Depois disso, em janeiro de 2020, Pereira pediu licença para atuar na proteção de indígenas fora do órgão e passou a atuar junto da Univaja para ensinar os povos originários a monitorar suas terras com o uso de tecnologias como drones.
Ao Comprova, a assessoria da PF no Amazonas informou que “as informações solicitadas fazem parte de investigação policial que tem o andamento totalmente sigiloso.”
A Funai, a Univaja e o Ibama foram procurados, mas não houve retorno.
O jornalista Dom Phillips colaborava com diversos jornais no exterior, como o The New York Times, The Guardian e The Washington Post. Ele realizou diversas viagens para a Amazônia, onde fez reportagens sobre desmatamento e crimes. Ele vivia no Brasil há 15 anos e era casado com uma brasileira.

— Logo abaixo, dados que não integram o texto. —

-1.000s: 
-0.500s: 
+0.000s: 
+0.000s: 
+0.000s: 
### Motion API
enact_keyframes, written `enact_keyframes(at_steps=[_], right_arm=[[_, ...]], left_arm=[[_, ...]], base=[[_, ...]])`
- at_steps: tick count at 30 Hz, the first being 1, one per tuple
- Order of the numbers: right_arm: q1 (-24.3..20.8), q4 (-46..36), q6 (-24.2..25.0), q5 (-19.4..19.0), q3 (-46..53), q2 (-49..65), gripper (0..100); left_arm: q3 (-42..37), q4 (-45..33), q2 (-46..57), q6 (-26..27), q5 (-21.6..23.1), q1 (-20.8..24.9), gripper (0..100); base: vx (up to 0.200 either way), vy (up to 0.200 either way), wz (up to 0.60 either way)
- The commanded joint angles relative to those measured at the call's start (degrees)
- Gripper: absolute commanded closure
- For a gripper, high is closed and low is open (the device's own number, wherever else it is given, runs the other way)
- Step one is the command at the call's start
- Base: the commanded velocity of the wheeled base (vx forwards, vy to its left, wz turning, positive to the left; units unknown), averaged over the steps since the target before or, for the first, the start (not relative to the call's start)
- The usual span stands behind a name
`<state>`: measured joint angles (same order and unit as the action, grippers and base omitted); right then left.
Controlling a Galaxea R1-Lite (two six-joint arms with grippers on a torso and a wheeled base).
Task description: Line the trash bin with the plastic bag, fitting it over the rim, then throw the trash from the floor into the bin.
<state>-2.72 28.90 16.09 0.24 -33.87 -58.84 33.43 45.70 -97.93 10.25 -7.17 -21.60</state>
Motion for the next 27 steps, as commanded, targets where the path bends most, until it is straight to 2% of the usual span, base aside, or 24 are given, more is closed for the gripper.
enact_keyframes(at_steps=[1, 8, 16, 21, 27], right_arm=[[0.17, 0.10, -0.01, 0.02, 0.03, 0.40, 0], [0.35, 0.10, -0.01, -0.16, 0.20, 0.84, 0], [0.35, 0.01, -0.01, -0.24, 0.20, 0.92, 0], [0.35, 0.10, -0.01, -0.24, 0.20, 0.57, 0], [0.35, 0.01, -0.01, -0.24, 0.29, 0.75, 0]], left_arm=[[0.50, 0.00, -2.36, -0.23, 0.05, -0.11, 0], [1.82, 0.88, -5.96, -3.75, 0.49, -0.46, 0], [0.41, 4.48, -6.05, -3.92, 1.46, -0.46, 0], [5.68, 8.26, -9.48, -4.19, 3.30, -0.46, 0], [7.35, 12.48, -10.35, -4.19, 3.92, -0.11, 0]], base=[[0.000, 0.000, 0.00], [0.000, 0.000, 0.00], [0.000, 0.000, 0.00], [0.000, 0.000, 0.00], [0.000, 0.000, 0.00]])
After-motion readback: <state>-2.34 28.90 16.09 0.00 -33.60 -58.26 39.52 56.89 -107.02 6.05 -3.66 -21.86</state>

Phillips e Pereira já haviam viajado juntos para a Amazônia e, nesta ocasião, o jornalista estava acompanhado do indigenista brasileiro para coletar dados para um livro que estava escrevendo sobre como salvar a floresta.
No dia 5 de junho, o indigenista e o jornalista desapareceram a poucos quilômetros do Vale do Javari, que é a segunda maior reserva indígena do Brasil. Na última vez que foram vistos, eles pararam na comunidade de São Rafael, às 6h, onde tinham uma reunião marcada com o líder pescador Manoel Vitor Sabino da Costa, conhecido como “Churrasco”.
A dupla deveria ter chegado à Atalaia do Norte duas horas depois, mas isso nunca aconteceu. Os indígenas da Univaja foram os primeiros a alertar sobre o desaparecimento e começaram as buscas às 14h.
De acordo com a perícia, eles foram assassinados com armas de caça. Bruno Pereira foi atingido por três tiros, enquanto Dom Phillips foi morto com um tiro.
Até o momento, a PF do Amazonas identificou oito suspeitos de terem ajudado a ocultar os corpos de Pereira e Phillips. Três suspeitos foram presos: Amarildo da Costa de Oliveira, conhecido como “Pelado”; Oseney da Costa de Oliveira, o “Dos Santos”; e Jeferson da Silva Lima, chamado de “Pelado da Dinha”.
No dia seguinte ao desaparecimento, o Comando Militar da Amazônia, do Exército, emitiu nota afirmando que estava “em condições de cumprir missão humanitária de busca”, mas que a ação só seria tomada “mediante acionamento por parte do Escalão Superior”.
No dia 10 de junho, a agência da Organização das Nações Unidas (ONU) para os Direitos Humanos criticou a lentidão das buscas e pediu que o governo brasileiro redobrasse os recursos e esforços disponibilizados nas buscas.
Por que investigamos: O Comprova investiga conteúdos suspeitos que tenham viralizado nas redes sociais sobre a pandemia de covid-19, políticas públicas do governo federal e eleições presidenciais. A peça de desinformação checada tenta desqualificar a atuação de dois profissionais que lutavam pelos direitos e proteção dos povos originários do Brasil enquanto ainda se investiga os assassinatos. O crime se tornou pauta eleitoral uma vez que colocou em evidência as políticas públicas do governo Bolsonaro para a região amazônica.
Outras checagens sobre o tema: Em 14 de junho, o site Boatos.org checou a mesma peça de desinformação verificada pelo Comprova e concluiu que Bruno Pereira e Dom Phillips tinham autorização para estar no Vale do Javari.